SNN News

Pine View students close to sending experiment to space

Pine view students space

OSPREY, Fla. (SNN TV) — It’s an out-of-this-world experience for four Suncoast eighth graders.

Last year, as four Pine View students considered the needs of the astronauts on the International Space station, they wondered: is the water clean up there?

“On the ISS, humans everywhere will need water. And especially in space, that’s a little harder to obtain,” said eighth grader Yatharth Kakkad.

So a year ago when he was in seventh grade, Kakkad, along with Rugan Suresh, Rishik Yellu, and Felix Ratner pitched an experiment. It involved microalgae.

“Microalgae has been able to be grown on the ISS before,” said Suresh.

Microalgae is also emerging as a literal green solution for water treatment on Earth.

“We’re testing how effectively the algae, Chlorella vulgaris, will remove phosphorous and nitrogen from the wastewater as nitrogen and phosphorous are the main contaminants of wastewater,” Yellu said.

The goal is simple: if their hypothesis is correct, and if the wastewater can be filtered in microgravity, then the nutrients Chlorella vulgaris is removing would also help the microalgae grow. It’s a perfect cycle to sustain life support systems in long space missions.

“We have the same experiment on the ground, and we’re going to test that as a control to see the difference between on space and on the ground,” explained Ratner.

And this isn’t a pie in the sky—or in space—idea. Their experiment is actually going to space.

The kids have already been in contact with NASA as part of the Student Spaceflight Experiments Program. Thirty-seven experiments will be launched from around the country and from Canada and Ukraine. At least 300 kids from a community had to be interested for a community to take part.

“We knew for a fact here at Pine View we could make 300 students interested in this competition,” said Dylan Bell, a science teacher at Pine View School.

These four kids were chosen to send their experiment out of this world, but not by themselves; they had a little help from USF.

“We don’t have all that professional equipment. They have large labs and lots of equipment that they can use to help guide these students,” Bell said.

And these Pine View instructors who are guiding the students also have some bragging rights.

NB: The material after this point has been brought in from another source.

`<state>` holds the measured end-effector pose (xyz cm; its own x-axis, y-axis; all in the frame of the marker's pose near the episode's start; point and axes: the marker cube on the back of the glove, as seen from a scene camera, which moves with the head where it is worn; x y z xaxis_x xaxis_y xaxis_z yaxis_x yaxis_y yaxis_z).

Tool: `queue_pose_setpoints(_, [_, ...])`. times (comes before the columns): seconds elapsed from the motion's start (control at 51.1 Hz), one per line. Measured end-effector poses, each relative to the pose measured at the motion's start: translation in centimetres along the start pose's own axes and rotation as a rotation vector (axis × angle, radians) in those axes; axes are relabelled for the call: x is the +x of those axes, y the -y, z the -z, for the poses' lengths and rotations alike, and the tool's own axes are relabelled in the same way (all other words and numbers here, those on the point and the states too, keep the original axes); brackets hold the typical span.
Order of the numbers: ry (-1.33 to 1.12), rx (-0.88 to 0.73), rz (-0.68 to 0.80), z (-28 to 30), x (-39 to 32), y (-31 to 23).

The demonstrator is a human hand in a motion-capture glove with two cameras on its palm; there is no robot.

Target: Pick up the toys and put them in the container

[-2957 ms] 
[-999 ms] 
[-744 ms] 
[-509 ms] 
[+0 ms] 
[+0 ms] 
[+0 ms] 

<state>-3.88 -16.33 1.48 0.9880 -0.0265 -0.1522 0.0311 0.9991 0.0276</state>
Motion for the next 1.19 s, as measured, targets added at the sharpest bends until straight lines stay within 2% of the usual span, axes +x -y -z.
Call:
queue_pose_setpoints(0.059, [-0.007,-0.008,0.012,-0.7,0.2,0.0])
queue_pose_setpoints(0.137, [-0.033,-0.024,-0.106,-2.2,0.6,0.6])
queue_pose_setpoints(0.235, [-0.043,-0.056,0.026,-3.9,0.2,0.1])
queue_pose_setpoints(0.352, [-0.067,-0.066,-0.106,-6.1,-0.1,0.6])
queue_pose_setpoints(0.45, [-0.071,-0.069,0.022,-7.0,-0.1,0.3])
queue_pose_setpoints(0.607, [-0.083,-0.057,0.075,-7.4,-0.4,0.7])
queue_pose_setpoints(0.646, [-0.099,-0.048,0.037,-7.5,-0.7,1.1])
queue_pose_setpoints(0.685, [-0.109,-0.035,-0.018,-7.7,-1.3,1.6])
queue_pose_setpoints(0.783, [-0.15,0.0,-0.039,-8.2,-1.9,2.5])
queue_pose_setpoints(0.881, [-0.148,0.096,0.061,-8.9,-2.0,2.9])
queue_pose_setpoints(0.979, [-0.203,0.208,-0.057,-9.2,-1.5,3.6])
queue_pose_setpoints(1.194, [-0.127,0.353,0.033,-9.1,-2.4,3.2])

“I’m the teacher facilitator, in a word, for this project. So I actually had to have my signature going to that payload going to the ISS. That is very cool!” said sixth grade Earth science teacher Marie Rosander.

But it’s all a backdrop to why this experiment is happening in the first place.

“You look at the ISS. They have astronauts from all over the world. This is the one place where people come together,” Rosander said.

“Space, it’s this thing we’ve all been learning since, like, kindergarten. Wow, this wonderful world, and we actually get to send something up there. To me and all my fellow teammates, it is truly an incredible opportunity that we’ve been provided by Pine View,” Kaddad said.

The launch is currently set for Nov. 9. It’s a flexible date that’s changed a few times, however, so the students and faculty have had to be flexible as well.